AUTHOR=Jing Ziwei , Liu Liwei , Shi Yingying , Du Qiuzheng , Zhang Dingding , Zuo Lihua , Du Shuzhang , Sun Zhi , Zhang Xiaojian TITLE=Association of Coronary Artery Disease and Metabolic Syndrome: Usefulness of Serum Metabolomics Approach JOURNAL=Frontiers in Endocrinology VOLUME=12 YEAR=2021 URL=https://www.frontiersin.org/journals/endocrinology/articles/10.3389/fendo.2021.692893 DOI=10.3389/fendo.2021.692893 ISSN=1664-2392 ABSTRACT=Introduction

Individuals with metabolic syndrome (MetS) are at increasing risk of coronary artery disease (CAD). We investigated the common metabolic perturbations of CAD and MetS via serum metabolomics to provide insight into potential associations.

Methods

Non-targeted serum metabolomics analyses were performed using ultra high-performance liquid chromatography coupled with Q Exactive hybrid quadrupole-orbitrap high-resolution accurate mass spectrometry (UHPLC-Q-Orbitrap HRMS) in samples from 492 participants (272 CAD vs. 121 healthy controls (HCs) as cohort 1, 55 MetS vs. 44 HCs as cohort 2).

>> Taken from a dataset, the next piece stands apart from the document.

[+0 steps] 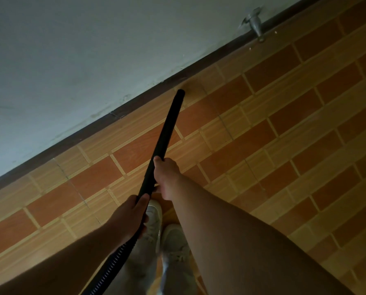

Cross-sectional data were obtained when the participants were recruited from the First Affiliated Hospital of Zhengzhou University. Multivariate statistics and Student’s t test were applied to obtain the significant metabolites [with variable importance in the projection (VIP) values >1.0 and p values <0.05] for CAD and MetS. Logistic regression was performed to investigate the association of identified metabolites with clinical cardiac risk factors, and the association of significant metabolic perturbations between CAD and MetS was visualized by Cytoscape software 3.6.1. Finally, the receiver operating characteristic (ROC) analysis was evaluated for the risk prediction values of common changed metabolites.

Results

Thirty metabolites were identified for CAD, mainly including amino acids, lipid, fatty acids, pseudouridine, niacinamide; 26 metabolites were identified for MetS, mainly including amino acids, lipid, fatty acids, steroid hormone, and paraxanthine. The logistic regression results showed that all of the 30 metabolites for CAD, and 15 metabolites for MetS remained significant after adjustments of clinical risk factors. In the common metabolic signature association analysis between CAD and MetS, 11 serum metabolites were significant and common to CAD and MetS outcomes. Out of this, nine followed similar trends while two had differing directionalities. The nine common metabolites exhibiting same change trend improved risk prediction for CAD (86.4%) and MetS (90.9%) using the ROC analysis.

Conclusion

Serum metabolomics analysis might provide a new insight into the potential mechanisms underlying the common metabolic perturbations of CAD and MetS.